When she was 81, a professor of English suggested that there were tell-tale signs of early Alzheimer’s in her most recent books. He took 16 of the novels, written over more than 50 years, and fed them into a computer program. The computer spit out data looking for the frequency of different words and the number of them used in each text.
When he looked at the results of her 73rd novel written when she was 81, he noticed something strange. Her use of words like “thing,” “anything,” “something,” and “nothing,” — all terms he classified as “indefinite words,” had spiked. At the same time, the number of different words she used dropped by 20%. His findings were astounding, showing that 1/5th of her vocabulary had been lost. His findings supported the idea that she had developed the disease.

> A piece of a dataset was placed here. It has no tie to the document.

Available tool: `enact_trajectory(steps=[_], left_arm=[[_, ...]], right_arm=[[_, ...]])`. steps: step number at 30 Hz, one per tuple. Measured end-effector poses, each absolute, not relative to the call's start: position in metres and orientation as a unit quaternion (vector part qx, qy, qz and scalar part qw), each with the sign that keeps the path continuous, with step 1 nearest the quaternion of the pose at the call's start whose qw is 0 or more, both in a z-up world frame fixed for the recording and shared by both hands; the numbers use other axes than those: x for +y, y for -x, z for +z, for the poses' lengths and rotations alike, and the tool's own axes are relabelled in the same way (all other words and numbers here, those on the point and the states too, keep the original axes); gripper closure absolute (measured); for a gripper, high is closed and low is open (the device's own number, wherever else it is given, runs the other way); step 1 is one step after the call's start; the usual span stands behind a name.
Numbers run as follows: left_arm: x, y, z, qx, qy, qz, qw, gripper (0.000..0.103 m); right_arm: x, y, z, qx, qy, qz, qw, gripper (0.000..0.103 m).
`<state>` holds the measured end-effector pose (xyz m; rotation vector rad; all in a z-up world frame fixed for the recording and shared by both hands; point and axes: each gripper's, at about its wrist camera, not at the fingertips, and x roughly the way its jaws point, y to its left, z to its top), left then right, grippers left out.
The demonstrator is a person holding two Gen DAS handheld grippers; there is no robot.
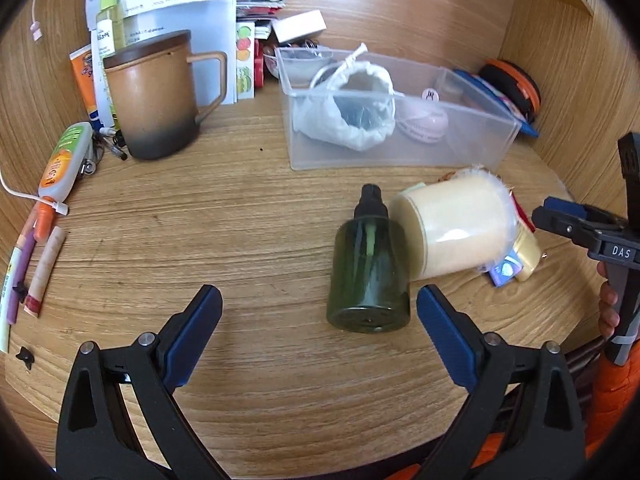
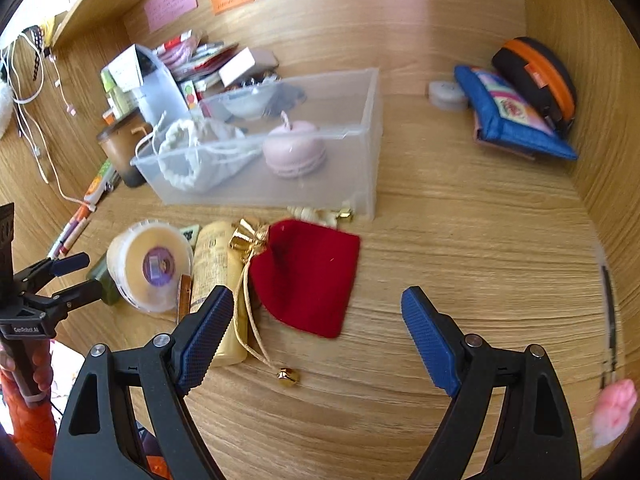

As she aged Christie often complained of an inability to concentrate. And her friends reported that she would have fits of anger and wouldn’t make sense in conversation.
In her 73rd book, there were signs of explicit trouble. The critics dismissed the book as being full of errors and being poorly plotted. The title was “Elephants Can Remember,” and the central character was a female novelist who was struggling with memory loss as she attempted to help Hercule Poirot with an unsolved murder.
The professor who did the study felt that Christie was actually aware of what was happening to her. Although she was never clinically diagnosed, he felt that when she kept on writing, even as she was undergoing mental changes, it struck him as heroic. Perhaps Agatha Christie left us with her greatest mystery of all.